**** Source material ****

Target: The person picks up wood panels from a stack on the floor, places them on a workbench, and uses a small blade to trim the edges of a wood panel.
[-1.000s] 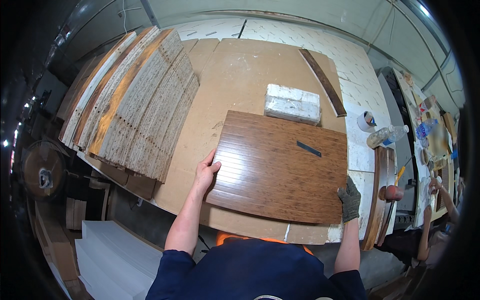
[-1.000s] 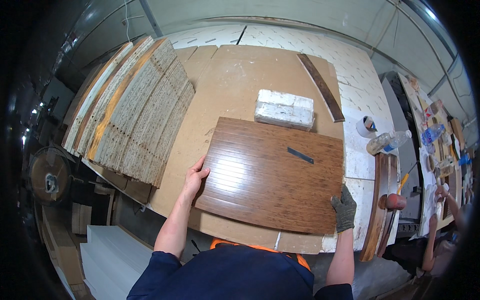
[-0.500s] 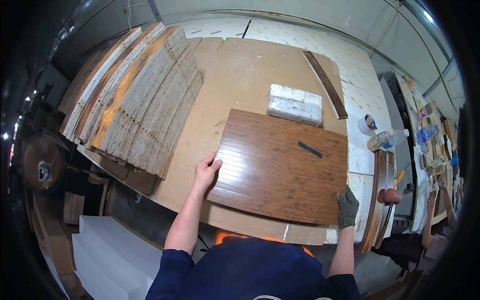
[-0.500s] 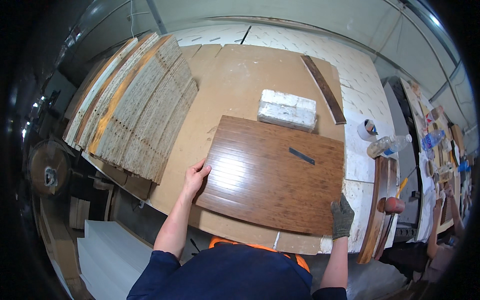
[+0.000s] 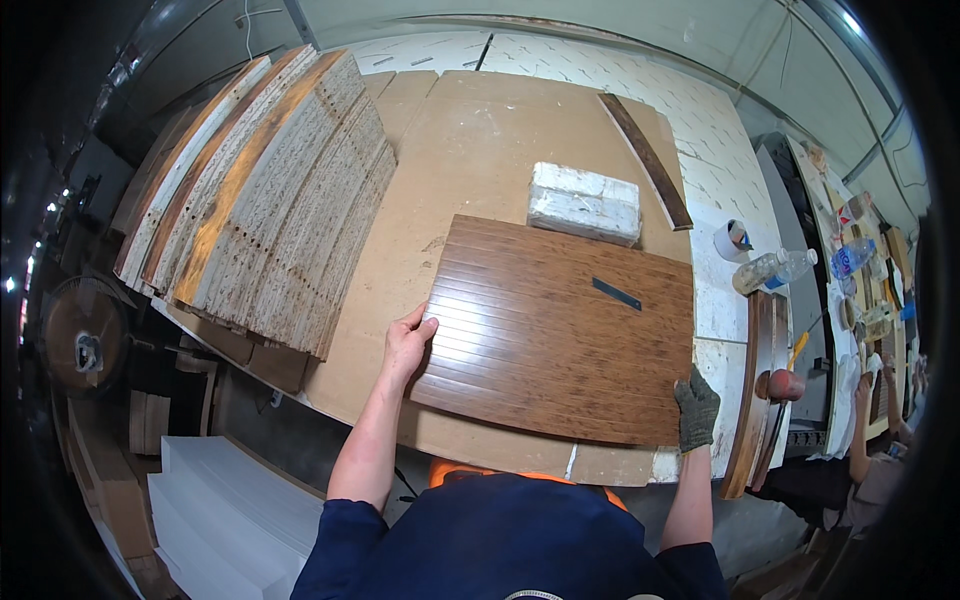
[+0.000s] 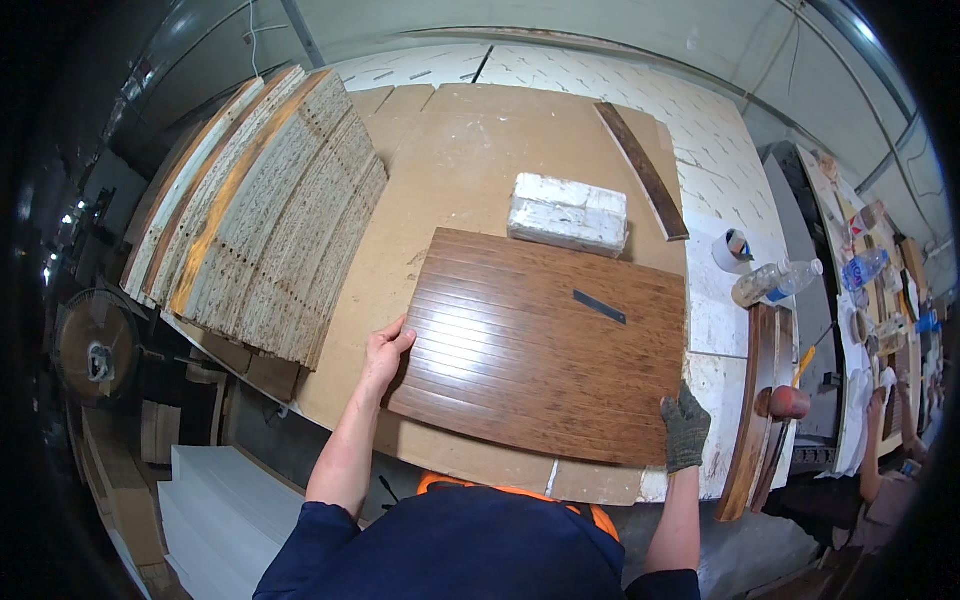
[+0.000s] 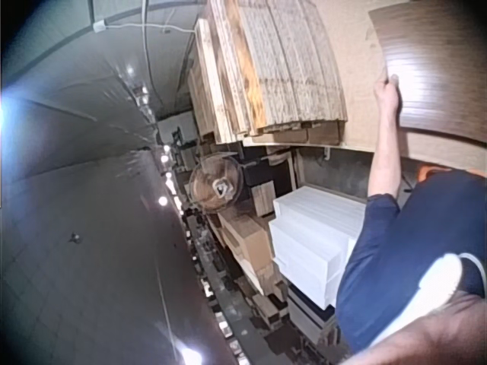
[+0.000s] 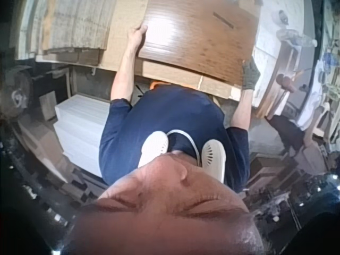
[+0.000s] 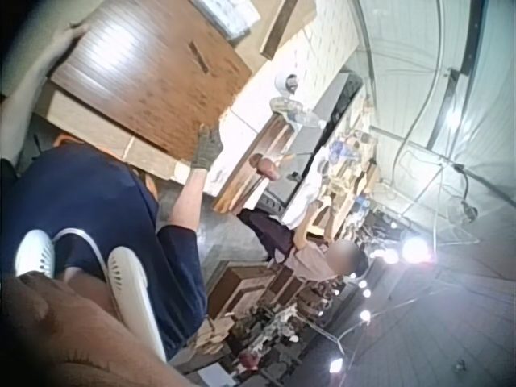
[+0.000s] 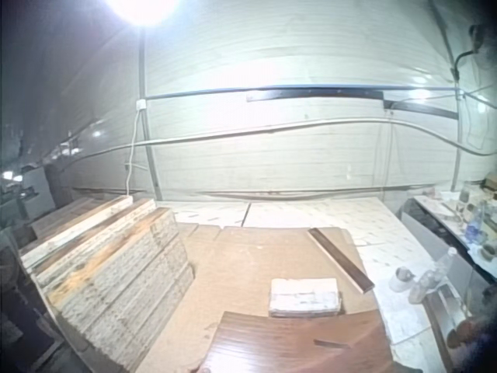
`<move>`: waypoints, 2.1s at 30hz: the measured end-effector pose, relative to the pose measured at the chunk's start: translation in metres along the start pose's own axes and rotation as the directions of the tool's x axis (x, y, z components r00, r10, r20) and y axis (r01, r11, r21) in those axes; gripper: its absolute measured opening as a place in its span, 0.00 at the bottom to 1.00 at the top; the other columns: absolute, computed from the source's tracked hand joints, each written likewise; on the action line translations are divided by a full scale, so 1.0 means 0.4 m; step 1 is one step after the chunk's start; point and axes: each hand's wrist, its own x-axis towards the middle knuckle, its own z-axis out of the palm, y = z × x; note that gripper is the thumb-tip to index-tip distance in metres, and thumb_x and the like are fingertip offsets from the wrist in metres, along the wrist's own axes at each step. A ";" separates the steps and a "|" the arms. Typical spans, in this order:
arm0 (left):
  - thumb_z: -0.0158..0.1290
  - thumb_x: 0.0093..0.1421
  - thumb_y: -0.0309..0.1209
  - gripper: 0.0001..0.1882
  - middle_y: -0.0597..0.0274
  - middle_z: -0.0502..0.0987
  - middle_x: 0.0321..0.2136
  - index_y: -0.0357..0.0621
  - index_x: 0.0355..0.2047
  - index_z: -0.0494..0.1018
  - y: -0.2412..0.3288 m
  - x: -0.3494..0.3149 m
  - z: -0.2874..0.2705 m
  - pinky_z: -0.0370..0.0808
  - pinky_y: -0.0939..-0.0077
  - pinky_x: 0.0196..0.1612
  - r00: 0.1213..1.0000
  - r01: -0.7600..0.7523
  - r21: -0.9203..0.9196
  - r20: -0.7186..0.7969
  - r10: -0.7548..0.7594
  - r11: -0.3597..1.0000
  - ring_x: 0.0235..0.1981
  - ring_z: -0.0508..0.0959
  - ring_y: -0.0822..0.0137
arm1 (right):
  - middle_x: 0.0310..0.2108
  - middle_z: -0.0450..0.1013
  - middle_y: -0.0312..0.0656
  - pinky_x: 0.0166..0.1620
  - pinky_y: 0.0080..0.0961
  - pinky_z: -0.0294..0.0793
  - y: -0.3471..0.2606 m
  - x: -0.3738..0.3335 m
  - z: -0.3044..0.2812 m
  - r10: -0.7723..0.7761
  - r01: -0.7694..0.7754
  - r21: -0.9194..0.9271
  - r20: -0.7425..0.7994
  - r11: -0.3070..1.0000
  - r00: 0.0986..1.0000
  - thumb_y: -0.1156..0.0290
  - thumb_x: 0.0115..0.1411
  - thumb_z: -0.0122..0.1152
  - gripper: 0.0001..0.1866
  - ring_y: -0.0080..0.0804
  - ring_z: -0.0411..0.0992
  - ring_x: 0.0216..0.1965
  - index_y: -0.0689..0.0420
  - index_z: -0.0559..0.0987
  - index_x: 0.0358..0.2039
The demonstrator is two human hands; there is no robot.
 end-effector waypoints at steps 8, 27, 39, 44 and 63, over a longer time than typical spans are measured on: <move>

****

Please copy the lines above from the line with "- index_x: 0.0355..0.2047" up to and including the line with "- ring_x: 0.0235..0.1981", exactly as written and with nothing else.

■ **Result for this task**
  - index_x: 0.0355..0.2047
  - index_z: -0.0494..0.1018
  - y: -0.2412..0.3288 m
  - x: -0.3494..0.3149 m
  - z: -0.2874..0.2705 m
  - pinky_z: -0.0370..0.0808
  - pinky_y: -0.0939..-0.0077
  - pinky_x: 0.0196..0.1612
  - r00: 0.1213..1.0000
  - r01: -0.7600..0.7523
  - r21: -0.9203..0.9196
  - r20: -0.7186..0.7969
  - r10: -0.7548..0.7594
  - r11: -0.3597..1.0000
  - ring_x: 0.0235..0.1981

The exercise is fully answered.